Roles & Responsibilities
We are seeking a proactive and analytical Level 1 SOC Analyst to join our 24/7 Security Operations Center. You will play a critical role in detecting and responding to cybersecurity threats across our digital infrastructure. As the first line of defense, you will monitor security alerts, conduct initial investigations, and escalate confirmed incidents to senior analysts.
Key Responsibilities:
- Monitor security alerts via SIEM/XDR tools (e.g., Splunk, Microsoft Sentinel, QRadar) for threats across networks, endpoints, and cloud environments.
- Analyze logs from firewalls, IDS/IPS, EDR, and other security solutions to identify suspicious or malicious behavior.
- Perform triage, classification, and initial investigation of events such as malware infections, phishing attempts, and DDoS attacks.
- Execute predefined incident response playbooks, including host isolation, IP blocking, and alert validation.
- Escalate verified incidents to L2/L3 teams with thorough documentation and supporting evidence.
- Apply threat intelligence (e.g., MITRE ATT&CK framework) to enrich and contextualize alerts.
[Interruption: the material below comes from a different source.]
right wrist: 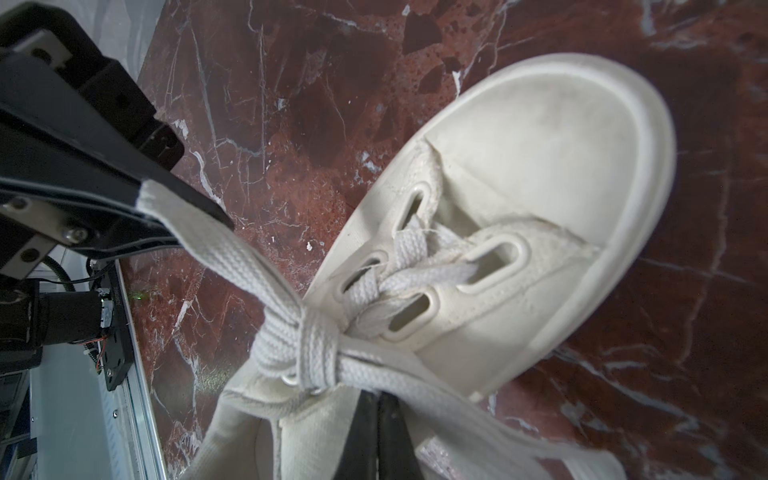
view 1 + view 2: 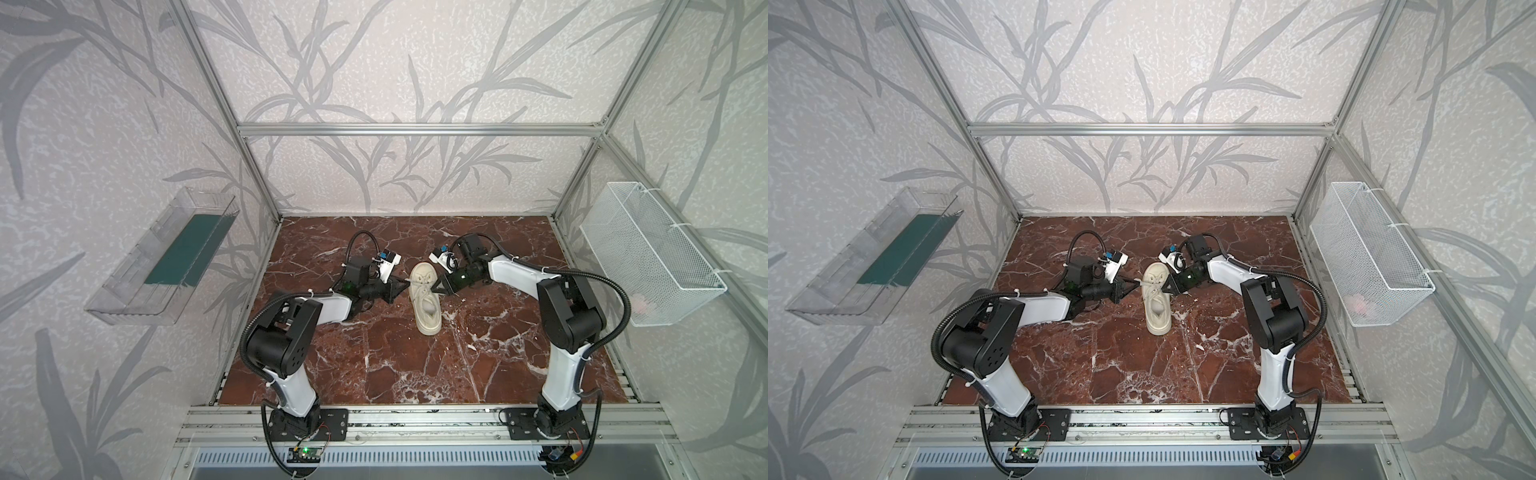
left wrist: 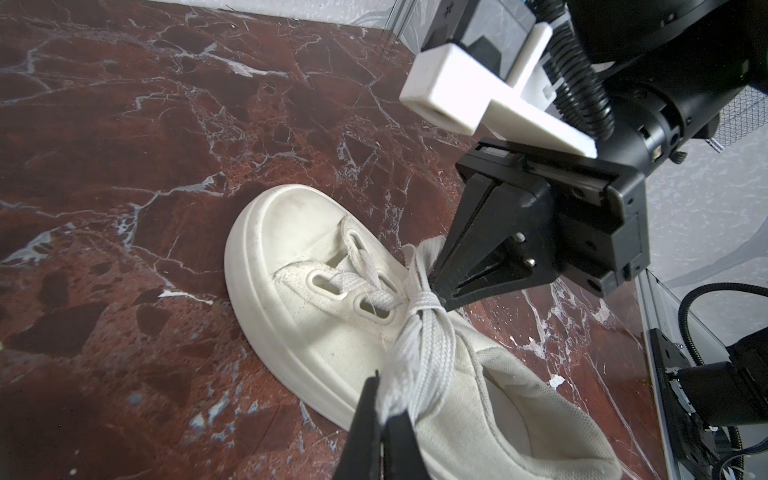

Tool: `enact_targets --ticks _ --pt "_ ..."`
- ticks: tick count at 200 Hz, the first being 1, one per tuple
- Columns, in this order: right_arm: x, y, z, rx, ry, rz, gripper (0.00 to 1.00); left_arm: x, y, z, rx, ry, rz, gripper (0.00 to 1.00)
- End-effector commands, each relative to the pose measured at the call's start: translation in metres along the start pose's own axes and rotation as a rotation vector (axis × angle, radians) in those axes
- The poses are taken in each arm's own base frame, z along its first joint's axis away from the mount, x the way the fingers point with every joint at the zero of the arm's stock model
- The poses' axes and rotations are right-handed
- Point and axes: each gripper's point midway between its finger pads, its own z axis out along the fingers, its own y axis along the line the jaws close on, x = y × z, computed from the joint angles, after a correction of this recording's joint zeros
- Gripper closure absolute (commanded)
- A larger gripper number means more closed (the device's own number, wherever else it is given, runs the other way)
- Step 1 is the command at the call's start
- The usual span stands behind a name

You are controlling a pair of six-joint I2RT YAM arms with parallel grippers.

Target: Tie the shoes

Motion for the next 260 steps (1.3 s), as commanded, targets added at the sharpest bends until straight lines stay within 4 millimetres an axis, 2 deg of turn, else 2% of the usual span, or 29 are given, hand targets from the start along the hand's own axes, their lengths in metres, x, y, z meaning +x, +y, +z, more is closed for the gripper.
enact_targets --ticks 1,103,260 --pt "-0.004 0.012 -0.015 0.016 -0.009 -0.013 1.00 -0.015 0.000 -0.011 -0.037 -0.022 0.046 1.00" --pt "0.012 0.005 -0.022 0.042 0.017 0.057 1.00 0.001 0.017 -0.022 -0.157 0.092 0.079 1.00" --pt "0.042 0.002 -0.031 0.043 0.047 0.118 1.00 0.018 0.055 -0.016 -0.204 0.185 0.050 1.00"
- Monitor dark web and threat intelligence feeds for indicators of compromise (IoCs) relevant to the business.
- Maintain accurate incident records in ticketing systems such as ServiceNow or Jira, documenting timelines, actions, and outcomes.
- Generate daily shift handover reports summarizing threat activity, false positives, and system performance.
- Participate in tuning SIEM correlation rules and detection use cases to reduce false positives.
- Validate and review configuration settings of security tools (e.g., firewall rules, EDR policies) for compliance and effectiveness.
Required Qualifications & Skills:
- Diploma or Bachelor's degree in Cybersecurity, Information Technology, Computer Science, or a related field.
- 1+ year experience in cybersecurity monitoring or 2+ years in IT/networking with security exposure.
- Familiarity with SIEM/XDR tools such as Splunk, Microsoft Sentinel, QRadar, etc.
- Hands-on experience with EDR, IDS/IPS, firewalls, and email security solutions.
- Understanding of Windows and Linux security logs and analysis techniques.
- Strong knowledge of network protocols (TCP/IP, DNS, VPN, HTTP/S).
- Awareness of common cyberattack vectors (e.g., phishing, malware, brute force).
- Foundational understanding of cloud security principles (AWS, Azure, or GCP).
- Industry certifications such as CompTIA Security+, CySA+, CEH, or equivalent.
- Vendor-specific certifications (e.g., Splunk Core User, Microsoft SC-200) are an advantage.
Additional Information:
- Must be willing to work rotational 24/7 shifts, including weekends and public holidays.